= Hyde Gowan =

Australian-born British colonial administrator

Sir Hyde Clarendon Gowan, KCSI, CSI, VD (4 July 1878 – 1 April 1938) was an Australian-born British colonial administrator in India. He was Governor of the Central Provinces (of the Central Provinces and Berar from 1936) from 1933 to 1938.

== Life and career ==
Born in Sydney, New South Wales in 1878, the son of Dr Bowie Campbell Gowan and Leila Gowan, Hyde Gowan was educated at Rugby School, where he was Senior Classical Scholar, and New College, Oxford, where he was Senior Open Scholar.

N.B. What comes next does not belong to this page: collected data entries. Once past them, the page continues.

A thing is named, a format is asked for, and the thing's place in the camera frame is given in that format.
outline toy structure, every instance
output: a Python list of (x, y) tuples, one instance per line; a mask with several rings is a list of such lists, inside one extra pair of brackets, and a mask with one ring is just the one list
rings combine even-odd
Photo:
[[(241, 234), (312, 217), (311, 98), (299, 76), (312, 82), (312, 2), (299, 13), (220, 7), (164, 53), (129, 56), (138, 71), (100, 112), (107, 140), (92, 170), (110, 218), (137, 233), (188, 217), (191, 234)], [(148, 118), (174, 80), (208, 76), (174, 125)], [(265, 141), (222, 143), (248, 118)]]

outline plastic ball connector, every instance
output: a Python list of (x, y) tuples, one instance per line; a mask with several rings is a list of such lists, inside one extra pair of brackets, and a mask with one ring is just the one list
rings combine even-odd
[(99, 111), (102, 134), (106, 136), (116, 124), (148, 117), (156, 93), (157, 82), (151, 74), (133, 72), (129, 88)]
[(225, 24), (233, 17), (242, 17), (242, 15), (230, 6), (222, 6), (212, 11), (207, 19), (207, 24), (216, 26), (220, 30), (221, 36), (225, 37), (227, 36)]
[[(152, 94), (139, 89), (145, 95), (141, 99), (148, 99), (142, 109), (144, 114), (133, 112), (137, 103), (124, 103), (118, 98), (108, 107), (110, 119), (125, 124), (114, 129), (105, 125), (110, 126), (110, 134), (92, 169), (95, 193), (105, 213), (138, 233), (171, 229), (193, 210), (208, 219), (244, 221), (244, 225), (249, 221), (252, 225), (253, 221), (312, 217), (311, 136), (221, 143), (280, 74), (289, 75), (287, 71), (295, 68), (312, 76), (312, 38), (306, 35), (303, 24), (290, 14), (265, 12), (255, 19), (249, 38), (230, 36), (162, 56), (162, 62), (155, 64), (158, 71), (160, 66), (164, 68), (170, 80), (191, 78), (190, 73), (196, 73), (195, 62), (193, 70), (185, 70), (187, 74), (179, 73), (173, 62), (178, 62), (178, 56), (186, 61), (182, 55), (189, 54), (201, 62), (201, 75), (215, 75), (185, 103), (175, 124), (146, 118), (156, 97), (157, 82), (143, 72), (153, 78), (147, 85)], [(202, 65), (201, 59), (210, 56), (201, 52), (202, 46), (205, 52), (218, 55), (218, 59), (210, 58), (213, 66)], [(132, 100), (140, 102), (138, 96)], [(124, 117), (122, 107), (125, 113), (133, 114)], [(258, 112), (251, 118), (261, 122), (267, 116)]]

Joining the Indian Civil Service in 1902, he was posted to the Central Provinces where, with the exception of a short period in 1908, he spent the whole of his career. He was Under-Secretary to the Government of the Central Provinces from 1902 to 1908. That year, he was officiating Under-Secretary to the Government of India in the Commerce and Industry Department.

Returning to the Central Provinces, he was Financial Secretary from 1918 to 1921, in 1925, and in 1926, Chief Secretary from 1927 to 1932, and Member of the Executive Council from 1932 to 1933. He was also Lieutenant-Colonel commanding the Nagpur Rifles, Auxiliary Force (India) from 1920 to 1925.

Gowan was appointed Governor of the Central Provinces in 1933, but resigned in 1938 for medical reasons. He died before his resignation could take effect, on 1 April, in London.